I'm hoping to get a copy of the PDF tonight.  Assuming that's the case, it could be on sale this week.

No promises - I'm just telling you what I've been told.


----------



## JohnClark (Nov 13, 2002)

Awesome! I've been eagerly anticipating this book, because I think it may work very well in a low magic campaign my friends and I are trying to set up. Will it be available in print as well, or just for download?


----------



## Morrus (Nov 13, 2002)

Too early to say yet.  Geberally, MEG prints our most popular products; but these days, it's rare to see a BIG product in the PDF industry because of the glut - everyone's sales are down.  I guess MEG will take a look at it, read the reviews, and make a decision from there.


----------



## Henry (Nov 15, 2002)

Is "Geberally" anything like "Gerberally" - the act of comparing things to Gerbers baby food? 

In any event, I hope to see it soon! Elements of Magic is my next purchase item from Nat 20 Press, and I have been awaiting it ever since Matt and you announced it!


----------



## Morrus (Nov 16, 2002)

Guess what I've got! 

Yeah!


----------



## Cyberzombie (Nov 19, 2002)

After some unforseen difficulties, Morrus has it.  We'll just wait for everyone to buy Eldritch Might 3, and then put it up for sale.


----------



## WastedTime (Nov 21, 2002)

Doesnt seem to be closer than what I was thinking 

What kind of time frame are we looking at, do you think?  I am quite eager to get me grubby paws on it.  Thanks!


----------



## RangerWickett (Nov 21, 2002)

It will be out Monday.


----------



## Cyberzombie (Nov 21, 2002)

Cool!  Now I have a definite date to tell people.  Excellent!


----------



## SilverClaymore (Nov 25, 2002)

I have been checking the rpgnow.com website under natural press 20 and don't see it up yet.  Have there been some complications?


----------



## Cyberzombie (Nov 26, 2002)

Minor complications that were cleared up.  I guess when Morrus said Monday, he should have said "really late Monday, so late that you won't see it until Tuesday."


----------



## Morrus (Nov 26, 2002)

RPGNow had it earlier today (or is it yesterday?  On Monday, anyway).  Just waiting for them to actually put it on sale.


----------



## HellHound (Nov 26, 2002)

Congrats on a new item out the door.

Morrus - I'll email you a link this afternoon to download the promotional copy of our latest book.
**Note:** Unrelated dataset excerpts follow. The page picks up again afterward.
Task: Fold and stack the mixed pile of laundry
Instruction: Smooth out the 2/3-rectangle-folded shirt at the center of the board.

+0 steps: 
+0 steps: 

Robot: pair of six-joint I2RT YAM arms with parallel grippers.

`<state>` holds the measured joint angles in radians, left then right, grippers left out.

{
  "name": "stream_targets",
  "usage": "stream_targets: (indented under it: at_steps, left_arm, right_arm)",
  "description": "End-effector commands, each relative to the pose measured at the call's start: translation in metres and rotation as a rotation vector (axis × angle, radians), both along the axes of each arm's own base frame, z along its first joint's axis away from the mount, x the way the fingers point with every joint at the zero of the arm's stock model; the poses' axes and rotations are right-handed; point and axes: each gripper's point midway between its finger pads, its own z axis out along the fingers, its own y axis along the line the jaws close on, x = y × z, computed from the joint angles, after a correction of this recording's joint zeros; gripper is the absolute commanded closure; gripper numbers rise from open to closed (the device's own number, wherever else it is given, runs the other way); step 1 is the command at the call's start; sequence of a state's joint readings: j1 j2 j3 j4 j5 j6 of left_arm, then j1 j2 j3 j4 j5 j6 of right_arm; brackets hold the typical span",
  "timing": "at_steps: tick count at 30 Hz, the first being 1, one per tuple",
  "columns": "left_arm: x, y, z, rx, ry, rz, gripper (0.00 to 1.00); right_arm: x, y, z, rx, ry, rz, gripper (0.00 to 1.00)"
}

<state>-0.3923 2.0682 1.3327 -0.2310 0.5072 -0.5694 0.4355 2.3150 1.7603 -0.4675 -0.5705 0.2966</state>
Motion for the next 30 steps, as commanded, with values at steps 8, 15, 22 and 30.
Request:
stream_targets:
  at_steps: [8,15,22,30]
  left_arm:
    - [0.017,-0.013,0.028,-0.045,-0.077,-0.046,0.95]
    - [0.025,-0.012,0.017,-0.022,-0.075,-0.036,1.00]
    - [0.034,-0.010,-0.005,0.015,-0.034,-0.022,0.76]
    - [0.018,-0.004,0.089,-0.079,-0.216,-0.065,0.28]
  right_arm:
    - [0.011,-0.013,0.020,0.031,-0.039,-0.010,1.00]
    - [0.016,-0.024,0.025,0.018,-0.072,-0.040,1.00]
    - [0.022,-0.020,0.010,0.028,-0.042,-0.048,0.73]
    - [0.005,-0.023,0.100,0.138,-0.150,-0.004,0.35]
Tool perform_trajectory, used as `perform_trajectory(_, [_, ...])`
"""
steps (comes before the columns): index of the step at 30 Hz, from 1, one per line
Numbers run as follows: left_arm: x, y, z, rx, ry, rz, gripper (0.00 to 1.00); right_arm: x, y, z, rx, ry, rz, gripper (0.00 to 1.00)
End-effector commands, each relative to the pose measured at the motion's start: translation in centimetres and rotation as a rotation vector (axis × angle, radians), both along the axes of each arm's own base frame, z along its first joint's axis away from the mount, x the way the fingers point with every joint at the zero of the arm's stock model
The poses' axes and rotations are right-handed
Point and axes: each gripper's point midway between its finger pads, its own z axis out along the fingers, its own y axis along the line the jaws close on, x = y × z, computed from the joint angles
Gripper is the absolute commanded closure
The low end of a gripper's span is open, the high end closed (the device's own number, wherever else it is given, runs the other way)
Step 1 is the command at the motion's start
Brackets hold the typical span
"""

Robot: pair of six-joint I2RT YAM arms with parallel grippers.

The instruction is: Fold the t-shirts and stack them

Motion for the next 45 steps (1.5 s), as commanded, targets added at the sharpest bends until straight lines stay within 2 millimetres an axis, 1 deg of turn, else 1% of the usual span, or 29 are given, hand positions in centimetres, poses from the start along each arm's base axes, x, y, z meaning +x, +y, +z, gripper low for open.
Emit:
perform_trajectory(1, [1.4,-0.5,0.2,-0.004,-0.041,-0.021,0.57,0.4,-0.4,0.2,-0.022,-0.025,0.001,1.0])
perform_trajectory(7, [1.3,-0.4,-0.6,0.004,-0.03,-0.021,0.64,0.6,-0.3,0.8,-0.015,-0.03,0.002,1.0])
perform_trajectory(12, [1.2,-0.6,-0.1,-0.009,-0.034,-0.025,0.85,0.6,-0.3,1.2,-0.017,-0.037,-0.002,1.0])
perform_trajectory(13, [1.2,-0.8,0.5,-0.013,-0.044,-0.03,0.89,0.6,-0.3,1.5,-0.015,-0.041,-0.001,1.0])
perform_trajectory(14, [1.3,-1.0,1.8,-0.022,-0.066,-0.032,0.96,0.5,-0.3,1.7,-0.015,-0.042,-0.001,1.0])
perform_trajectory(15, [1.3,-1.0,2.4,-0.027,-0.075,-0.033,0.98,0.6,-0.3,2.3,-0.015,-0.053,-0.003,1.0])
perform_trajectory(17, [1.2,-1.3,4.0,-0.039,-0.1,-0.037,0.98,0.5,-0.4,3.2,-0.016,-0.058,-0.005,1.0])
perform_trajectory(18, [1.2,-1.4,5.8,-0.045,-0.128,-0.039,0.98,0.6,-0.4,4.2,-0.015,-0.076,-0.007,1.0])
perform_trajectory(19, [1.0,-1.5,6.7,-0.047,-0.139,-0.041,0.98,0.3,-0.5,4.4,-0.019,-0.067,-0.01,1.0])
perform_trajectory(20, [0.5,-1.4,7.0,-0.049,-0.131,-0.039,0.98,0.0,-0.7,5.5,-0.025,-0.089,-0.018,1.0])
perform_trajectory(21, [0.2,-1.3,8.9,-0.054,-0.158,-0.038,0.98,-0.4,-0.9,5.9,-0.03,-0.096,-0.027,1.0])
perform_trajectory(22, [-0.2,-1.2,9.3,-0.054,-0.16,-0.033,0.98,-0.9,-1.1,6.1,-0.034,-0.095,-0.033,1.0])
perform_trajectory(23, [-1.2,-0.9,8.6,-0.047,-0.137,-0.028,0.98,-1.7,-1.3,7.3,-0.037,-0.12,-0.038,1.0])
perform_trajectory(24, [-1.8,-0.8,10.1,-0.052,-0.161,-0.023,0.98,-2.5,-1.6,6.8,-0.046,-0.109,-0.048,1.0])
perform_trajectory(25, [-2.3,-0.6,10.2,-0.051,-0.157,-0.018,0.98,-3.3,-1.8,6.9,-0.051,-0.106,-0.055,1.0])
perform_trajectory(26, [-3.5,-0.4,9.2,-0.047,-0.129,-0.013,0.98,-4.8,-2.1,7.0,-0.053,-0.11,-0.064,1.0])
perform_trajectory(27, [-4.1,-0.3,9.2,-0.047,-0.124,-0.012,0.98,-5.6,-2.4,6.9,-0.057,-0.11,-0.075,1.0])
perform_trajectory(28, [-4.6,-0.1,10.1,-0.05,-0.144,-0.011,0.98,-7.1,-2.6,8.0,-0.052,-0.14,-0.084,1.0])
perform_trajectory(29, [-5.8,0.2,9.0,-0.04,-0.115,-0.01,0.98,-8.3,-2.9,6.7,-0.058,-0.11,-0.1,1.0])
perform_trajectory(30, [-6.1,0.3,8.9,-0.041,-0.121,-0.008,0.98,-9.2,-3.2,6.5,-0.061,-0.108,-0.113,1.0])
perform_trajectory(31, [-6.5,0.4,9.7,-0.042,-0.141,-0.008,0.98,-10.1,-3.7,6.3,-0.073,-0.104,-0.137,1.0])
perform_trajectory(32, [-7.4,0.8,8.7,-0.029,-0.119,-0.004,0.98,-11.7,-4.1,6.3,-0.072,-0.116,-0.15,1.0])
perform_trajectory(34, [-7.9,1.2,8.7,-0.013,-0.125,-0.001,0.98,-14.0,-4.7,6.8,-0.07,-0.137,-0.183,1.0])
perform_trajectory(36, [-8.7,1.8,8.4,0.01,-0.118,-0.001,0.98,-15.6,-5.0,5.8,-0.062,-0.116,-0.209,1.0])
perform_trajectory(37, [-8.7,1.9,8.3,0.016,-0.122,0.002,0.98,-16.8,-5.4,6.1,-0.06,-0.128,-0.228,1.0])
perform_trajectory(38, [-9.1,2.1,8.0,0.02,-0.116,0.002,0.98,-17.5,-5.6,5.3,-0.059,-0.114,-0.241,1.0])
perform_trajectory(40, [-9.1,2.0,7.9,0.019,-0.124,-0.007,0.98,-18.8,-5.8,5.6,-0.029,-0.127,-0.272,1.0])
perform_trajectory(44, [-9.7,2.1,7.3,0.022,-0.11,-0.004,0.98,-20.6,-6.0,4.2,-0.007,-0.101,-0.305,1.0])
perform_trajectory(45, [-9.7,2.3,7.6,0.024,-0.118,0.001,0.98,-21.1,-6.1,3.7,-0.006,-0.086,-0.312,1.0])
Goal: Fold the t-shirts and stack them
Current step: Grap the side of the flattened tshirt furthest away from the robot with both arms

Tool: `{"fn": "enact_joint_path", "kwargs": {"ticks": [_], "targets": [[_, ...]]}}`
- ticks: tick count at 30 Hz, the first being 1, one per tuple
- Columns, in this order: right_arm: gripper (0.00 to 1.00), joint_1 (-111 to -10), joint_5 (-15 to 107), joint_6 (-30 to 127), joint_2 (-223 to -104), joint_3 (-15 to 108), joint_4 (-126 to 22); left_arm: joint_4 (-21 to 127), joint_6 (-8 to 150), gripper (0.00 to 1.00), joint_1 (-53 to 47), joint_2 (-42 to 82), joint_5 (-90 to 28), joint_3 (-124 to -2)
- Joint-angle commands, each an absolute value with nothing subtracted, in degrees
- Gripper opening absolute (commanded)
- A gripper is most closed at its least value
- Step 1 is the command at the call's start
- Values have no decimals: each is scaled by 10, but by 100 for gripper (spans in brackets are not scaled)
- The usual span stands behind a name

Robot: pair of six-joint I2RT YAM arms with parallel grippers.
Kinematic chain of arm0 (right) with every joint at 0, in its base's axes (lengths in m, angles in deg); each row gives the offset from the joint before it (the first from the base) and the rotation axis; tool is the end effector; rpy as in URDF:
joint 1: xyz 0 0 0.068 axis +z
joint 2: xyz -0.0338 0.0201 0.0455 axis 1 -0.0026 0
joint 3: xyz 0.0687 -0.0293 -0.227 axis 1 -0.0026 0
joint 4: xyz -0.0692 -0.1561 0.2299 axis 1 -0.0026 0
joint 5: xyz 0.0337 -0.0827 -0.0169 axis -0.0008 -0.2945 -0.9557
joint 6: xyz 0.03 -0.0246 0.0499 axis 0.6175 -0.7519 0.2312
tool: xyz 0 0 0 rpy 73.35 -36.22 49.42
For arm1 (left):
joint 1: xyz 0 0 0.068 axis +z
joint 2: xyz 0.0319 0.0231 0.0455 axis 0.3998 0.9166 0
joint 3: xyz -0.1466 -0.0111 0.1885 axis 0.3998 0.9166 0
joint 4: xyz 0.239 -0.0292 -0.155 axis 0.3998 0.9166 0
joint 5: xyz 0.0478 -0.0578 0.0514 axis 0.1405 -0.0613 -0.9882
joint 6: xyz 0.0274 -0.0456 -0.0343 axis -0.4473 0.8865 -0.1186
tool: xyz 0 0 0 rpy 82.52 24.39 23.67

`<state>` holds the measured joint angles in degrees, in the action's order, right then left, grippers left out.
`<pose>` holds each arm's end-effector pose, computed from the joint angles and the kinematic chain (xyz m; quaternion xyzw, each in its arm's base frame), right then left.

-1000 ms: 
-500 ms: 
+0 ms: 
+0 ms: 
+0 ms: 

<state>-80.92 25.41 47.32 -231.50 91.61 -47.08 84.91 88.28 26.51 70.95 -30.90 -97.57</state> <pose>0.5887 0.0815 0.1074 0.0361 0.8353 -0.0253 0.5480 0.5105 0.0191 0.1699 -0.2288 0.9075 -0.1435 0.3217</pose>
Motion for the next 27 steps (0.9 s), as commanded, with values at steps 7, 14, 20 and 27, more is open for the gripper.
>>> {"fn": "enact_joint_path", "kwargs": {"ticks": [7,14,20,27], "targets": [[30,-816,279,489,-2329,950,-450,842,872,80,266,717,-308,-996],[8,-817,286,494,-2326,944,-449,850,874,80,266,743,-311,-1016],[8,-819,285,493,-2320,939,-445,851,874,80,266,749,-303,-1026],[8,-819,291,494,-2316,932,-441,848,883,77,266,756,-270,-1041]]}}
Once again... I have released a product within 5 days of your own release. But this time YOU are releasing the "general utility" product and I released the "specific audience" book. I expect to see Elements of Magic on a meteoric rise on the sales charts this month.

"Last time we met, I was the master..." (hmm... that seems backwards, no?)


----------



## Cheiromancer (Nov 26, 2002)

It's there!  I found it under specials.


----------



## RangerWickett (Nov 27, 2002)

HellHound said:
			
		

> Morrus - I'll email you a link this afternoon to download the promotional copy of our latest book.




Ooh, I apparently haven't been paying enough attention.  What book is this?


----------



## HellHound (Nov 27, 2002)

LOL...

Crimson Contracts: The Assassin's Manifesto.

But lets not talk about it here, I feel REAL dirty hijacking your product threads in your own forums!


----------



## Cyberzombie (Nov 27, 2002)

Hey!  None of this hijacking business, or I'll lop of your ear, too!   

Ah, I finally have a link to give to everyone!  I am officially stoked now.


----------